Excuse the f- words. I’m watching the second season of the HBO series, Rome, and every other word is f—.  “Very British,” my husband says.  “Very HBO,” I say.  I also now call everyone a trollop, because Atia, Octavian/Augustus’s mother (played by Polly Walker), uses the t-word.

The National Book Award has long been the equivalent of the Man Booker Prize, to my mind:  I’ve never taken the Pulitzer seriously, what with their occasionally refusing to award it.  Now the NBA has a longlist-shortlist system, just like the Booker.  The poetry longlist was announced on Tuesday.  The nonfiction yesterday.  Today the fiction.

I don’t mind that my favorites of the year (see sidebar) didn’t make the longlist.  What I do mind is that there are only four writers on this list whose work I’ve never read.

Come on, give me something to work with here! I like to discover something new.

The list:

National Book Awards fiction 2013 lonTom Drury, “Pacific” (Grove).
Elizabeth Graver, “The End of the Point” (Harper).
Rachel Kushner, “The Flamethrowers” (Scribner).
Jhumpa Lahiri, “The Lowland” (Forthcoming from Knopf on Sept. 24).
Anthony Marra, “A Constellation of Vital Phenomena” (Hogarth).
James McBride, “The Good Lord Bird” (Riverhead).
Alice McDermott, “Someone” (Farrar Straus Giroux).
Thomas Pynchon, “Bleeding Edge” (Penguin).
George Saunders, “Tenth of December: Stories” (Random House).
Joan Silber, “Fools: Stories” (Norton).

I’ve read reviews of every book on this list except Pacific.

I’ve read all of Alice McDermott’s books.  I’ll read this one, too.  She won the National Book Award in 1998 for Charming Billy.

I admire Joan Silber, George Saunders, Jhumpa Lahiri, James McBride, and Thomas Pynchon (who won the NBR in 1974 for Gravity’s Rainbow).

And so there are only four I’ve never read a word of.

“Is something wrong?” a family member asked.  He had spilled coffee all over his tie so wasn’t in the best of spirits.

“They’re trollops!”  I answered.

“Trollope?”  he asked.

“The judges!”

“Trollope?”

He went out the door.  I know I will have better luck discussing this online.

The judges are:  former New York Times Book Review editor Charles McGrath (chair), Charles Baxter (a brilliant novelist and short story writer),  Gish Jen (ditto),Rick Simonson, a bookseller at Elliott Bay Book Company in Seattle, and René Steinke (a novelist I haven’t read).

Perhaps all these books are masterpieces.

Perhaps the judges have their eye on one of the few, very few, longshots.

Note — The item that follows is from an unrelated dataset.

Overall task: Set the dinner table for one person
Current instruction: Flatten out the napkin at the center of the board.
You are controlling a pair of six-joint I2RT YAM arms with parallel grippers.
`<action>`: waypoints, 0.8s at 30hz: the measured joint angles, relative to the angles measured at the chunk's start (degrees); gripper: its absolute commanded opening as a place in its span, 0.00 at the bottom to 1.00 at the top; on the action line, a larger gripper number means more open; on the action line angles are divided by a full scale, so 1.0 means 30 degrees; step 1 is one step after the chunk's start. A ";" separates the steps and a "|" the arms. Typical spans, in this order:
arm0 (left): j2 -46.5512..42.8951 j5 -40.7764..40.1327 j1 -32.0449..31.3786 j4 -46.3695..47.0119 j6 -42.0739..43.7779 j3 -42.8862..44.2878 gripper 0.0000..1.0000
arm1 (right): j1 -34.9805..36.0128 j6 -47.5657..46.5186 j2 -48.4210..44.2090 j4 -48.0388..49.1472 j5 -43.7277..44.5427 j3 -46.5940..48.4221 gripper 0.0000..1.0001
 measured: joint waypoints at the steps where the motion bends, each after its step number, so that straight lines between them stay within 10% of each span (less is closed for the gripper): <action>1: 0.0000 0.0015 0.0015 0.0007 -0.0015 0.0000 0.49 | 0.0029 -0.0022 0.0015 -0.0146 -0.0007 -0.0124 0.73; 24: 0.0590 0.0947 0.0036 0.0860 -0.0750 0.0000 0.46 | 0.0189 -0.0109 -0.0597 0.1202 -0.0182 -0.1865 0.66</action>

It’s always wonderful when the award goes to someone unknown, though of course the unknowns are no longer unknown:  Lily Tuck, Andrea Barrett, Jaimy Gordon.

Perhaps the judges should develop a narrative about the writers for us so we’ll have something to care about.

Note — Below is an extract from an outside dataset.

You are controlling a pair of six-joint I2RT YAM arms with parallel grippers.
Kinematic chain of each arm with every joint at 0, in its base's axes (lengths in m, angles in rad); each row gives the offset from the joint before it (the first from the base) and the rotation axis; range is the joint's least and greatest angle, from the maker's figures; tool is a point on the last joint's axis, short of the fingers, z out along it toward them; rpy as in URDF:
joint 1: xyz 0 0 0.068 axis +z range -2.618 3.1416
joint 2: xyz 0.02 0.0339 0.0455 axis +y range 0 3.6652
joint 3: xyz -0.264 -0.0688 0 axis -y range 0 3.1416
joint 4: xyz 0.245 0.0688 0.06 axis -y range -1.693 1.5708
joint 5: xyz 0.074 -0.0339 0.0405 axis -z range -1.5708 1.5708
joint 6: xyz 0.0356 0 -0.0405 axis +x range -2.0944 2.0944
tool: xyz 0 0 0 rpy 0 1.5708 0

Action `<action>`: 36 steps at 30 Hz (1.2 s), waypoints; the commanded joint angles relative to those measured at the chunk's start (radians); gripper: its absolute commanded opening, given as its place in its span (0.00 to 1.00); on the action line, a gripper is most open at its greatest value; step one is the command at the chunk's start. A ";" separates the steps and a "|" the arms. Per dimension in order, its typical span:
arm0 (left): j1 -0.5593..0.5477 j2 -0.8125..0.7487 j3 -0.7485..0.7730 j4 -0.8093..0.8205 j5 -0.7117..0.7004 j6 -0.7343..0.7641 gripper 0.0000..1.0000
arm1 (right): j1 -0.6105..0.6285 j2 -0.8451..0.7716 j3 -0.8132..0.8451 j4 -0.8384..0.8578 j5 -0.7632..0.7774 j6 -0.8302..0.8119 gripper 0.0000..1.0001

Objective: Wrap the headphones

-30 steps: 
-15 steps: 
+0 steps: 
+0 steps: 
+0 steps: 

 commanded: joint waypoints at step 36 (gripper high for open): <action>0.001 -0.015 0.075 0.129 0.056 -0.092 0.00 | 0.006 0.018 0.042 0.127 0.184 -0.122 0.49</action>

MEANWHILE, EVERYONE IN THE UK is raging because the Man Booker Prize has been opened up to Americans.  They much prefer the Commonwealth, they say.

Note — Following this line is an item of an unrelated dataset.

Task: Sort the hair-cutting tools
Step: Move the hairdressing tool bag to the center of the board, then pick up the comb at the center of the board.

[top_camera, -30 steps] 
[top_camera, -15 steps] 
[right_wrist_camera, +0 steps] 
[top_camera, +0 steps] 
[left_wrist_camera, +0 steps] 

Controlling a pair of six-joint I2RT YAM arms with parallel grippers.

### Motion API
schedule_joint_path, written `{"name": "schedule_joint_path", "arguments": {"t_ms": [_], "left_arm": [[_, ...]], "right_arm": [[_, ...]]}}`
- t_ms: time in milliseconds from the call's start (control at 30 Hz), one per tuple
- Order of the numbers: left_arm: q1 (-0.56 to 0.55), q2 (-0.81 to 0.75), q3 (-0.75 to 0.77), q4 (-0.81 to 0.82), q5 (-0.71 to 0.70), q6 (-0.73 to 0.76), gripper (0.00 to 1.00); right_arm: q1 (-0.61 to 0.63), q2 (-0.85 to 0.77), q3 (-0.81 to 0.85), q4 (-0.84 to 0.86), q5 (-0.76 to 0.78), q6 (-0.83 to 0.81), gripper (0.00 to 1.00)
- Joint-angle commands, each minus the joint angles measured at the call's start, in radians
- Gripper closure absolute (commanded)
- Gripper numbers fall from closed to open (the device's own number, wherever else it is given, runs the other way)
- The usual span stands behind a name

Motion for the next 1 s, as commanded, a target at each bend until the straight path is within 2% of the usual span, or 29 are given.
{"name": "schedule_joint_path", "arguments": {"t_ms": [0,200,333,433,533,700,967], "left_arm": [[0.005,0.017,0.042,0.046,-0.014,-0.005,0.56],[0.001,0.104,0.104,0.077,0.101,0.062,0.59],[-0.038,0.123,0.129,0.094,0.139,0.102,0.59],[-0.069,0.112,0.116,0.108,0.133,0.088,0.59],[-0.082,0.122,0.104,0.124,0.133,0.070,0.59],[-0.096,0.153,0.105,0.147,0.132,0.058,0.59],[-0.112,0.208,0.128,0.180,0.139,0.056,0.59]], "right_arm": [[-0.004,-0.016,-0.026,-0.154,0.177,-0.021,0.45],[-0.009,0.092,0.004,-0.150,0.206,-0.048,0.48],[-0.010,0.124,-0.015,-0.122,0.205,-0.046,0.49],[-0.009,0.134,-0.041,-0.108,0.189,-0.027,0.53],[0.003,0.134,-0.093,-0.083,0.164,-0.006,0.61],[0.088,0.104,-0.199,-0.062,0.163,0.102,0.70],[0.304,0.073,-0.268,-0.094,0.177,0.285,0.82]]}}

What is the Commonwealth?  one wonders.  O Can-a-da!  India, South Africa, Australia… is the “wealth” really “common”?

The Americans revolted long, long ago.  “We hold these truths to be self-evident…,” etc., etc.

There is no reason for the Booker to be open to Americans.

Americans do qualify for the Orange Prize/Women’s Prize, and often win it.

And so the Brits and I are steaming about different awards.